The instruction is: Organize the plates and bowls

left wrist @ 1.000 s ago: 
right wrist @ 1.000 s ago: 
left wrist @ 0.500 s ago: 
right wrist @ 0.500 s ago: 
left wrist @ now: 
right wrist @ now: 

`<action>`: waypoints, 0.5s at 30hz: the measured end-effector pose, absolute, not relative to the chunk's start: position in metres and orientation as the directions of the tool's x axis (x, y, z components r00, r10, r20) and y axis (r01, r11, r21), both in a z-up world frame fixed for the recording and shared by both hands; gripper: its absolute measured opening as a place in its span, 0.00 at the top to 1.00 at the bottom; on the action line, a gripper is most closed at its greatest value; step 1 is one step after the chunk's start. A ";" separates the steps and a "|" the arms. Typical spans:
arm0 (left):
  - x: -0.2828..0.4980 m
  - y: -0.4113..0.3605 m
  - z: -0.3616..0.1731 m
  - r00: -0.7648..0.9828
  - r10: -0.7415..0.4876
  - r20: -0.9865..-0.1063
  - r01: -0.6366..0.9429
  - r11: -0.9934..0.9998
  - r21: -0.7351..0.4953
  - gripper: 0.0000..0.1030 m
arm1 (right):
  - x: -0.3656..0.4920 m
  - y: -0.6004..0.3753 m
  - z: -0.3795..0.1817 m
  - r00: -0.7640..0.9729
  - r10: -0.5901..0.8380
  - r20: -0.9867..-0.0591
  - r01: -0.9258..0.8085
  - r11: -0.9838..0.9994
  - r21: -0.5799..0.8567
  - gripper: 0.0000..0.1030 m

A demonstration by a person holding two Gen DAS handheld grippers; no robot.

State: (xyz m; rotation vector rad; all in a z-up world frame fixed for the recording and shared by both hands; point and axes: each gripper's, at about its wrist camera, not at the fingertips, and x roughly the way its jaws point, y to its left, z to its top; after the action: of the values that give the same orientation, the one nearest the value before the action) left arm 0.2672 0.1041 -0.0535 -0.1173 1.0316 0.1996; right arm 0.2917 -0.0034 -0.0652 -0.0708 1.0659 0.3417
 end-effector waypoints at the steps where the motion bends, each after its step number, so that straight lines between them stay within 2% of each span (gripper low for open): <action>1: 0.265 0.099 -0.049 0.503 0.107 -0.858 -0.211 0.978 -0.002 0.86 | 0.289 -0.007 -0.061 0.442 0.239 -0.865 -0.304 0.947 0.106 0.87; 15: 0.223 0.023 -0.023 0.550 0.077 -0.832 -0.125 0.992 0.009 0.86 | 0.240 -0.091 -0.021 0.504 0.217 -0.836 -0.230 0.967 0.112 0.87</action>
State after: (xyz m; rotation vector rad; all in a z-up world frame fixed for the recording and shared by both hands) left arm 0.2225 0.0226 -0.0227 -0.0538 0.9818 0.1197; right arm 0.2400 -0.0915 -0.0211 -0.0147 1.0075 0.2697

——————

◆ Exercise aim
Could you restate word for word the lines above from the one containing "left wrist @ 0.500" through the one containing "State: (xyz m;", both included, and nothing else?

◆ Solution to the problem
left wrist @ 0.500 s ago: 
right wrist @ 0.500 s ago: 
left wrist @ now: 
right wrist @ now: 

`<action>`: waypoints, 0.5s at 30hz: the measured end-effector pose, absolute, not relative to the chunk's start: position in metres and orientation as the directions of the tool's x axis (x, y, z components r00, r10, r20) and y axis (r01, r11, r21), both in a z-up world frame fixed for the recording and shared by both hands; gripper: its absolute measured opening as a place in its span, 0.00 at the top to 1.00 at the bottom; on the action line, a gripper is most closed at its greatest value; step 1 is one step after the chunk's start. A ";" separates the steps and a "|" the arms. Typical spans:
arm0 (left):
  - x: -0.2828..0.4980 m
  - y: -0.4113..0.3605 m
  - z: -0.3616..0.1731 m
  - r00: -0.7648..0.9828
  - r10: -0.7415..0.4876
  - r20: -0.9865..-0.1063
  - r01: -0.6366..0.9429
  - r11: -0.9934..0.9998
  - r21: -0.7351..0.4953
  - gripper: 0.0000..0.1030 m
arm1 (right):
  - x: -0.3656..0.4920 m
  - y: -0.6004..0.3753 m
  - z: -0.3795..0.1817 m
  - r00: -0.7640..0.9729
  - r10: -0.5901..0.8380
  - r20: -0.9867..-0.0591
  - r01: -0.9258..0.8085
  - r11: -0.9838..0.9994
  - r21: -0.5799..0.8567
  - gripper: 0.0000..0.1030 m

A demonstration by a person holding two Gen DAS handheld grippers; no robot.

State: (xyz m; rotation vector rad; all in a z-up world frame fixed for the recording and shared by both hands; point and axes: each gripper's, at about its wrist camera, not at the fingertips, and x roughly the way its jaws point, y to its left, z to its top; after the action: of the values that give the same orientation, the one nearest the value before the action) left arm 0.2672 0.1041 -0.0535 -0.1173 1.0316 0.1996; right arm 0.2917 -0.0034 -0.0652 -0.0708 1.0659 0.3417

That concludes the output for this exercise.